Item 1(b) Address of Issuer's Principal Executive Offices:
3265 Lawson Blvd.
Oceanside, New York 11572
Item 2(a) Name of Person Filing:
Howard M. Siegel
Item 2(b) Address of Principal Business Office or, if none, Residence:
3265 Lawson Blvd.
Oceanside, New York 11572
Item 2(c) Citizenship:
United States of America
Item 2(d) Title of Class of Securities:
Common Stock, $.01 par value per share
Item 2(e) CUSIP Number:
027904 10 1
Item 3 This statement is not filed pursuant to Rule 13d-1(b) or 13d-2(b)
Item 4(a) Amount Beneficially Owned
As of January 21, 1999:
1,239,840 shares. Does not include 19,300 held by Mr. Siegel as
custodian for his adult son. Includes 10,000 shares owned by Mr.
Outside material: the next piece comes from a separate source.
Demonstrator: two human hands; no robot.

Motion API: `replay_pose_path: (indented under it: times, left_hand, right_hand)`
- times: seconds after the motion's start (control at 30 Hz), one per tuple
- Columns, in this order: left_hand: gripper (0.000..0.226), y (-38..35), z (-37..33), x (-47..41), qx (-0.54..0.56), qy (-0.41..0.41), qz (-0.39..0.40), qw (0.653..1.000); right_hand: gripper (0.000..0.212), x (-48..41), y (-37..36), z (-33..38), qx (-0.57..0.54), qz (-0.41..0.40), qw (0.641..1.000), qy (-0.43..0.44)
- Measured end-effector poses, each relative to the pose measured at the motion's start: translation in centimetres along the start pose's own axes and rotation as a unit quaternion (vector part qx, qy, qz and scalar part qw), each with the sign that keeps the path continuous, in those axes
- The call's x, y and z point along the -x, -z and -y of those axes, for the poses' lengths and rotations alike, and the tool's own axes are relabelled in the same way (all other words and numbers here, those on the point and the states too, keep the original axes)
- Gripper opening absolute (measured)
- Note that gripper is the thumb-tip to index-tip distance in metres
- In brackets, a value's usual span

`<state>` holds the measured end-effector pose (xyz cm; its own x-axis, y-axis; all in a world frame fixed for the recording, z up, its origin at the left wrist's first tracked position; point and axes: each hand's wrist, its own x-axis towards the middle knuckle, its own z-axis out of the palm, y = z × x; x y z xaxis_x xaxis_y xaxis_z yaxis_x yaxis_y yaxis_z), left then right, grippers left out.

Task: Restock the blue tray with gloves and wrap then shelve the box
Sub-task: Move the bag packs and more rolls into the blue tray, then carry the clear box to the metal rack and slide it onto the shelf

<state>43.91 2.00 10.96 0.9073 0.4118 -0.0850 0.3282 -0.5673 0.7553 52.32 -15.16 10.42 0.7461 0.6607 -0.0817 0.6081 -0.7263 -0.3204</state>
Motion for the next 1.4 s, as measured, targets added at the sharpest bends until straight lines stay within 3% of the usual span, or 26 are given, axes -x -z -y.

Siegel's spouse. Mr. Siegel disclaims beneficial ownership of the
shares owned by his son and spouse. Also includes 10,000 shares
subject to stock options exercisable at $3.30; 5,417 shares subject
to stock options exercisable at 2.8625; 5,450 shares subject to
stock options exercisable at $2.9875; 3,750 shares subject to stock
options exercisable at $2.9563; 7,601 shares subject to stock
options exercisable at $2.8875; 3,125 shares subject to stock
options exercisable at $2.4063; 2,928 shares subject to stock
options exercisable at $3.4375; 3,178 shares subject to stock
options exercisable at $2.8875; 2,572 shares subject to stock
options exercisable at $2.5438; and 150,000 shares subject to stock
options exercisable at $2.75.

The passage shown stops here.